## Recorded data
________________________________________
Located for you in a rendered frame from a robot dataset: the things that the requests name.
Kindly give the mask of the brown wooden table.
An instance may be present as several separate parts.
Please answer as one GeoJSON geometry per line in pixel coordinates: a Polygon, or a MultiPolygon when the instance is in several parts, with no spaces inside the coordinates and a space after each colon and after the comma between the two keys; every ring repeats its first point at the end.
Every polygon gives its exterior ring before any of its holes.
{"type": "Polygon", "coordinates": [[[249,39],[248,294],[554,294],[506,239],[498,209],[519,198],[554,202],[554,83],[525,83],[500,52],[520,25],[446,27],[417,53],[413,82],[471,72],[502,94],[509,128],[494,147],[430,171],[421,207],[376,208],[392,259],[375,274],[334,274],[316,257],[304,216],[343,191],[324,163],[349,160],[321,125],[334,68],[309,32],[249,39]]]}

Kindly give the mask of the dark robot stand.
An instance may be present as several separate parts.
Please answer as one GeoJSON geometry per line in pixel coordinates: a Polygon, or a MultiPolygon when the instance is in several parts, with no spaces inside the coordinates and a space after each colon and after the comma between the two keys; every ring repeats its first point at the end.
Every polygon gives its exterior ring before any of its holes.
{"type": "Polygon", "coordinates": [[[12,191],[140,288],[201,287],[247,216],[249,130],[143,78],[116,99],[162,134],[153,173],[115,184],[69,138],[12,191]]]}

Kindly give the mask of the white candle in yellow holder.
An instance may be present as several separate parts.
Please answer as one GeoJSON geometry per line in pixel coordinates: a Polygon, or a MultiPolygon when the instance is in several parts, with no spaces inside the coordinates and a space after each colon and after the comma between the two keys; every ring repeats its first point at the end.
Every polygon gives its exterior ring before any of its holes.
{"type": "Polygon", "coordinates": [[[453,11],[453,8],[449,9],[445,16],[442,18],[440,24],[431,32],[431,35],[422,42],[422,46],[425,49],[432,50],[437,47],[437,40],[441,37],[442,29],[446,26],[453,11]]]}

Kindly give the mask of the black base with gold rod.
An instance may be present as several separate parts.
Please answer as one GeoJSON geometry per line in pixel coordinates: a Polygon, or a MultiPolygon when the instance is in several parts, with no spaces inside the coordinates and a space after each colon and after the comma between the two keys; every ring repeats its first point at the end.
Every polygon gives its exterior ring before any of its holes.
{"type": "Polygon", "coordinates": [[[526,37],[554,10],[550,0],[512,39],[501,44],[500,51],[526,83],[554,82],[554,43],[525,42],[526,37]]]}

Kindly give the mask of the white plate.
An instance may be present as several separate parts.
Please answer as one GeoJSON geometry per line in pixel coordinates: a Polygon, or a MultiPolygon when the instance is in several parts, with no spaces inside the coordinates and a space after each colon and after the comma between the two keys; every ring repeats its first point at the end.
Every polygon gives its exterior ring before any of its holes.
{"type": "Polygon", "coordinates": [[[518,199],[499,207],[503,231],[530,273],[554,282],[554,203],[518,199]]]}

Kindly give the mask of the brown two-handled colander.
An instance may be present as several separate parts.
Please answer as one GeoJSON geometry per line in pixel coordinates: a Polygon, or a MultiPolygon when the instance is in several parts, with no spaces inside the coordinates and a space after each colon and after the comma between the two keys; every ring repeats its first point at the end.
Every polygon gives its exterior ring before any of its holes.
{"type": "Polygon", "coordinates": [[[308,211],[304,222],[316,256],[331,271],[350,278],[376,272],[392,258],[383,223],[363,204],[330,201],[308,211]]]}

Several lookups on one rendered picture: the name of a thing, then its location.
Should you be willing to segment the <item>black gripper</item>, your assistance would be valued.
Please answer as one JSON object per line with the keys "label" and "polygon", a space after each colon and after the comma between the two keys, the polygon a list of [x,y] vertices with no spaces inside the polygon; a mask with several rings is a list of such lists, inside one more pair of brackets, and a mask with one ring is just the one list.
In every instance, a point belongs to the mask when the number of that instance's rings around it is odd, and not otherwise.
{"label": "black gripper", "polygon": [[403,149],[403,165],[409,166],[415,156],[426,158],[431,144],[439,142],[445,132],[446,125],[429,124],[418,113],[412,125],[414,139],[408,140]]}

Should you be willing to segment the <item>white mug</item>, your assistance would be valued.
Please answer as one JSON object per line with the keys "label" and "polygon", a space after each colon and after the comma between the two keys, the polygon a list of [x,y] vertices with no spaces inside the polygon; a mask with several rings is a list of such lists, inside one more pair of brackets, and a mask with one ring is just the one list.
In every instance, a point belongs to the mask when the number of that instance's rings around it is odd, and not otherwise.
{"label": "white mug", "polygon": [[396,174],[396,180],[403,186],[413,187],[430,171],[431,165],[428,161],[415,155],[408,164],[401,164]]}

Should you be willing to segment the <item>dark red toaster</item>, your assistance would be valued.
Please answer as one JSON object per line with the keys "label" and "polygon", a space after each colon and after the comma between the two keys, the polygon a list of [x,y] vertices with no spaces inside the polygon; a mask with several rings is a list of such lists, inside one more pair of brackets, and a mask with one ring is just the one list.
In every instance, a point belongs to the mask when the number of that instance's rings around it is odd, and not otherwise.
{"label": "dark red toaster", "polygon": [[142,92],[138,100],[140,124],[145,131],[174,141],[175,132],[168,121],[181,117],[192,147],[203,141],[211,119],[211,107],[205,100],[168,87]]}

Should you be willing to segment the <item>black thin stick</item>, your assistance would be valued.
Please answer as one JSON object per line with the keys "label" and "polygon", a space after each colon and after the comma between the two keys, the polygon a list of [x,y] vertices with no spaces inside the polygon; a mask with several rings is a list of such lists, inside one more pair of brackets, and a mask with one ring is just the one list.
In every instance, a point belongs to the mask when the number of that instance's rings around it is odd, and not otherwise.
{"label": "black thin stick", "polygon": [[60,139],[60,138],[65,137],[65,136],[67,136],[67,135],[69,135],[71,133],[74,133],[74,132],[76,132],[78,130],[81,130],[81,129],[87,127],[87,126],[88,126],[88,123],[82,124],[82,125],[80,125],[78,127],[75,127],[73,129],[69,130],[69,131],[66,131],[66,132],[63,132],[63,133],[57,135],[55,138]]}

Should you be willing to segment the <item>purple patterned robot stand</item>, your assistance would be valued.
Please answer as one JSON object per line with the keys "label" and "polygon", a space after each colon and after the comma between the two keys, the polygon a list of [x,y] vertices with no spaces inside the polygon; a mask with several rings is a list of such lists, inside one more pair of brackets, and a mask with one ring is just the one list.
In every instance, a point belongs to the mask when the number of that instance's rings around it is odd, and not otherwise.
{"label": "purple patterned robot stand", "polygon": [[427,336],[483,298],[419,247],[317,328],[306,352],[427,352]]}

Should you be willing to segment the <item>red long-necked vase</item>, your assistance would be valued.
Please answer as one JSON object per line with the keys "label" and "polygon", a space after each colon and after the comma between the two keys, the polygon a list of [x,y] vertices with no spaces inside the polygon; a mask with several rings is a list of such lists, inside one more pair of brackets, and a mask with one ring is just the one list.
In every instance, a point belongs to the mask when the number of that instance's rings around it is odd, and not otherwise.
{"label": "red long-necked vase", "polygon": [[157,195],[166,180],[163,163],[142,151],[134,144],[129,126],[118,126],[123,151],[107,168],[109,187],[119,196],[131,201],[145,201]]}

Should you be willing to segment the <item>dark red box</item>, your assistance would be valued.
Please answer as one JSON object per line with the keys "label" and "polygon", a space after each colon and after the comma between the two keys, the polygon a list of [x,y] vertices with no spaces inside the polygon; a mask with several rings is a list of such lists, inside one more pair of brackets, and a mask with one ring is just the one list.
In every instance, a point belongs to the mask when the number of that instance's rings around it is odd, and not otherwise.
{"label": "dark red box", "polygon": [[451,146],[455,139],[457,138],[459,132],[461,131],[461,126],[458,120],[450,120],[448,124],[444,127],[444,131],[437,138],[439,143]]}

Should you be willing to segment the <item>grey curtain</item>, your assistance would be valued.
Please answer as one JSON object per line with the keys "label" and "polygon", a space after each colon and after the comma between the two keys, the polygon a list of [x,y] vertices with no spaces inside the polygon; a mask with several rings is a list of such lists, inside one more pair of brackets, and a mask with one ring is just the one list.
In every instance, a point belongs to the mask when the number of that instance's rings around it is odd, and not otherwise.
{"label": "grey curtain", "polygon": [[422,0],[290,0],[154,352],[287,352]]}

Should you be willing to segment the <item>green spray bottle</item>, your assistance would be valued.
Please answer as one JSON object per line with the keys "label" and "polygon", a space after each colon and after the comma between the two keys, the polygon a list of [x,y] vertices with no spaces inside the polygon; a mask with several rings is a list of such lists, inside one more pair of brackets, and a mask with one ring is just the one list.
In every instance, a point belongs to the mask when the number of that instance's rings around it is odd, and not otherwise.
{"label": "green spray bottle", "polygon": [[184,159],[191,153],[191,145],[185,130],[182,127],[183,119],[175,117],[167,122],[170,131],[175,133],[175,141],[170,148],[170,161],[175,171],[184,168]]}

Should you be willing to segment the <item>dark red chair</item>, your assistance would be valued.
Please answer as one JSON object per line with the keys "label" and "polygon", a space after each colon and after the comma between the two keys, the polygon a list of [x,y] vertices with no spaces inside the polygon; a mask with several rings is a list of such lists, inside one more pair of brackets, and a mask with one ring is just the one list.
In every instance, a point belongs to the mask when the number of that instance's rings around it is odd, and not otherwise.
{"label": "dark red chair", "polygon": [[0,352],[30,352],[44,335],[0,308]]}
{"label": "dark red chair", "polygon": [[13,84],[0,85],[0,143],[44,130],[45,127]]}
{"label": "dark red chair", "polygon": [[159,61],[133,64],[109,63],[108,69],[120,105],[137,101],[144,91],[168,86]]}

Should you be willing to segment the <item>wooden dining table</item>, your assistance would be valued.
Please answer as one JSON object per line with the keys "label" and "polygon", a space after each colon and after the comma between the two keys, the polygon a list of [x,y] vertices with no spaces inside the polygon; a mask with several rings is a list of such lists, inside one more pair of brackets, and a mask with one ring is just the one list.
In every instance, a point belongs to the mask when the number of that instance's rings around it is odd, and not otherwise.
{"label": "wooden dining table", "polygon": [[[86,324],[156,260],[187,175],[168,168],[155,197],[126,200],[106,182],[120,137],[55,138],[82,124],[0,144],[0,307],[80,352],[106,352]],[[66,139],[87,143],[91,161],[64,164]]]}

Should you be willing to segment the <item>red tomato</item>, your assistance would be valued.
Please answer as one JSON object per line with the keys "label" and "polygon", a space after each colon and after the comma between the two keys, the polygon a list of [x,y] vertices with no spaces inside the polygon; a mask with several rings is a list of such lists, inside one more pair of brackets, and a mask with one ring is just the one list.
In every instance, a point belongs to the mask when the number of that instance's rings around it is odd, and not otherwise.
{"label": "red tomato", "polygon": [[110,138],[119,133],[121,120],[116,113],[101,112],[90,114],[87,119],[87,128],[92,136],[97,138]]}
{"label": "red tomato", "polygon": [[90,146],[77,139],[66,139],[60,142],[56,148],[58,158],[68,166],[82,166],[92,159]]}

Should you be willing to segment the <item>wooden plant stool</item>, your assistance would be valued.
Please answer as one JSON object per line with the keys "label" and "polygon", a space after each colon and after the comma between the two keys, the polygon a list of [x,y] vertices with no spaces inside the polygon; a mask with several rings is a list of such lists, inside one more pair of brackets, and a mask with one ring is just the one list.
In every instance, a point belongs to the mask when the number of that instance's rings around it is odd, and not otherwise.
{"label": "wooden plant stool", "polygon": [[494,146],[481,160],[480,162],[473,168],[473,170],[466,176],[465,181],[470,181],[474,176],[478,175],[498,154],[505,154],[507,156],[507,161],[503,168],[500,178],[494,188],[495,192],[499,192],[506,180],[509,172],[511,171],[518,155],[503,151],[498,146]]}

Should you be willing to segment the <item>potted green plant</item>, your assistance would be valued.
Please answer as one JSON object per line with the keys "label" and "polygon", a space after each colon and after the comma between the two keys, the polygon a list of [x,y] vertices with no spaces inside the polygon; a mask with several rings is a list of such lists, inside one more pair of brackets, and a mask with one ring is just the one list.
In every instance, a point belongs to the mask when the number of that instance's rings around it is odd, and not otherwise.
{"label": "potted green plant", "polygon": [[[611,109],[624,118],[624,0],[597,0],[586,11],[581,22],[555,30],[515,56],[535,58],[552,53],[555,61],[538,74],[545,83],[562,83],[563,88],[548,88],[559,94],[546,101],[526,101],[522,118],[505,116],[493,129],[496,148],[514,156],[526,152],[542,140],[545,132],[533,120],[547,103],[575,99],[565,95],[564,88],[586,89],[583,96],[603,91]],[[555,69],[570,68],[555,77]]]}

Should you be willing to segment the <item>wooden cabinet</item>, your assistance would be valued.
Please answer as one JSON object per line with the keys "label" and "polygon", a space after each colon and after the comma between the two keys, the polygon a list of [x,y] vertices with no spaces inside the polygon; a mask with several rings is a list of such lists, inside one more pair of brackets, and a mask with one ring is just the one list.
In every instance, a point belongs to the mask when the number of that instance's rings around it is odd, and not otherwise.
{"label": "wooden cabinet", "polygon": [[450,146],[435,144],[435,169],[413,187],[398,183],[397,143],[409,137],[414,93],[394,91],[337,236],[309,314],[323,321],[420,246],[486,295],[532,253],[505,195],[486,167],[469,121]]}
________________________________________
## Exercise requirements
Return each line among the entries that holds the word "rendered".

## Worked solution
Located for you in a rendered frame from a robot dataset: the things that the requests name.
Several lookups on one rendered picture: the name of a thing, then its location.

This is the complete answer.